2 Corinthians 1:3-4 has become my prayer for my life and my blog, especially any time I blog about grief.

Blessed be the God and Father of our Lord Jesus Christ, the Father of mercies and God of all comfort, who comforts us in all our tribulation, that we may be able to comfort those who are in any trouble with the comfort with which we ourselves are comforted by God.
2 Corinthians 1:3-4

But before I could get to this place, I had to learn to think outside myself.  I am still seeing nearly 6 years later, selfishness that stems from never wanting to want again.

As you walk through the murky waters of grief, you have to be willing to ask the hard questions.  You have to be willing to ask the Lord to reveal your own selfishness to you and help you through the process of rooting it out.  And as you root it out, you have to consciously think of others and how you can offer them the same grace, comfort and peace you have been offered.

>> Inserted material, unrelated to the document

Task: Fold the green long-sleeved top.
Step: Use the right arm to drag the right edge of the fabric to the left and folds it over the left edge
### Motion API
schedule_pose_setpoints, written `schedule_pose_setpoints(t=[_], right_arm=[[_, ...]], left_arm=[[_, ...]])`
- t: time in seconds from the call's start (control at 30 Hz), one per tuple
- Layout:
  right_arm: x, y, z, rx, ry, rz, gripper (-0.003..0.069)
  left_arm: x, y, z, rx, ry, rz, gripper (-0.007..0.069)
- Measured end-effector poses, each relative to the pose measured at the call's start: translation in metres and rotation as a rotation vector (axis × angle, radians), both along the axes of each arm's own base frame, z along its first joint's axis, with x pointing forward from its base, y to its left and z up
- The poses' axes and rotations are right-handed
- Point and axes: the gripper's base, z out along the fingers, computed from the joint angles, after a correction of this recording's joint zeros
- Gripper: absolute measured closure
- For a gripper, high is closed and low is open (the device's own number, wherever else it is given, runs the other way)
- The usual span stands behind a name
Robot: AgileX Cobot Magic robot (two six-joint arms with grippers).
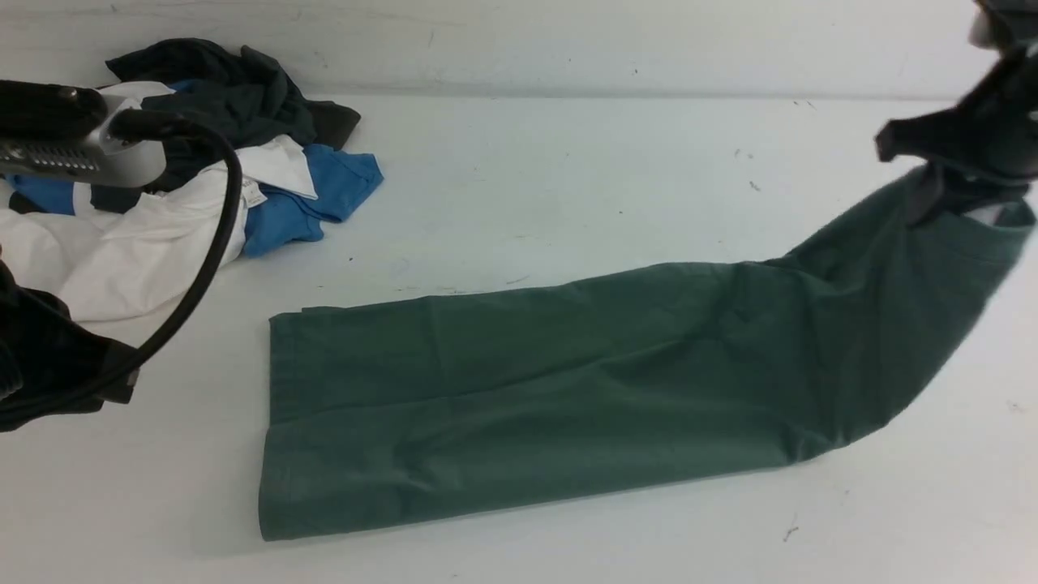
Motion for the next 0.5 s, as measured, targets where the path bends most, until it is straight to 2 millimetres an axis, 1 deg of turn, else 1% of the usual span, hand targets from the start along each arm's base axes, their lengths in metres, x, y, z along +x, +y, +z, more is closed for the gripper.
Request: schedule_pose_setpoints(t=[0.03, 0.07, 0.1, 0.13, 0.2, 0.27, 0.33, 0.43, 0.47, 0.5], right_arm=[[-0.003, 0.018, 0.004, 0.03, -0.002, 0.034, 0.0652], [-0.004, 0.022, 0.005, 0.038, -0.001, 0.037, 0.0652], [-0.011, 0.056, 0.012, 0.084, -0.01, 0.095, 0.0652], [-0.013, 0.067, 0.013, 0.095, -0.01, 0.115, 0.0652], [-0.023, 0.107, 0.021, 0.137, -0.018, 0.187, 0.0652], [-0.029, 0.132, 0.024, 0.16, -0.015, 0.229, 0.0652], [-0.038, 0.171, 0.027, 0.192, -0.017, 0.296, 0.0652], [-0.043, 0.21, 0.024, 0.235, -0.004, 0.352, 0.0652], [-0.043, 0.212, 0.024, 0.239, -0.002, 0.356, 0.0652], [-0.043, 0.232, 0.018, 0.262, 0.017, 0.382, 0.0652]], left_arm=[[0.0, 0.0, 0.0, -0.005, 0.001, -0.001, 0.0628], [0.0, -0.001, 0.0, -0.008, 0.001, -0.002, 0.0628], [-0.001, -0.001, 0.0, -0.018, 0.003, -0.003, 0.0628], [-0.001, -0.002, 0.0, -0.022, 0.004, -0.004, 0.0628], [-0.001, -0.003, 0.0, -0.031, 0.006, -0.006, 0.0628], [-0.001, -0.003, 0.0, -0.04, 0.009, -0.008, 0.0628], [-0.001, -0.004, 0.001, -0.051, 0.012, -0.01, 0.0628], [-0.002, -0.005, 0.001, -0.056, 0.009, -0.011, 0.0628], [-0.002, -0.005, 0.001, -0.056, 0.009, -0.011, 0.0628], [-0.004, -0.004, 0.003, -0.059, 0.002, -0.01, 0.0628]])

All too often the selfishness we have to deal with as we grieve ends up directly affecting our marriages.  The walls we build to keep from feeling the want are walls that ultimately keep our husbands out as well.

I lost a dream.  I dreamed of a beautiful little girl with curly brown locks running after her siblings, sitting down to do school work at our table, walking down the aisle.  My husband lost the same little girl, the same dreams.  And even when our grief doesn’t look the same, I know he’s hurting too.  I don’t get to selfishly act as if I’m the only one grieving.  I don’t get to tear my house down or rip my marriage apart.  And being aware of this is half the battle.

Today, I’m posting at Yes, They’re All Ours on the topic of Marriage & Losing a Child.  It’s tough when a marriage is faced with something of this magnitude, but it isn’t impossible.  Cling to each other so that as you heal, you heal together…one wound, one scar, one flesh.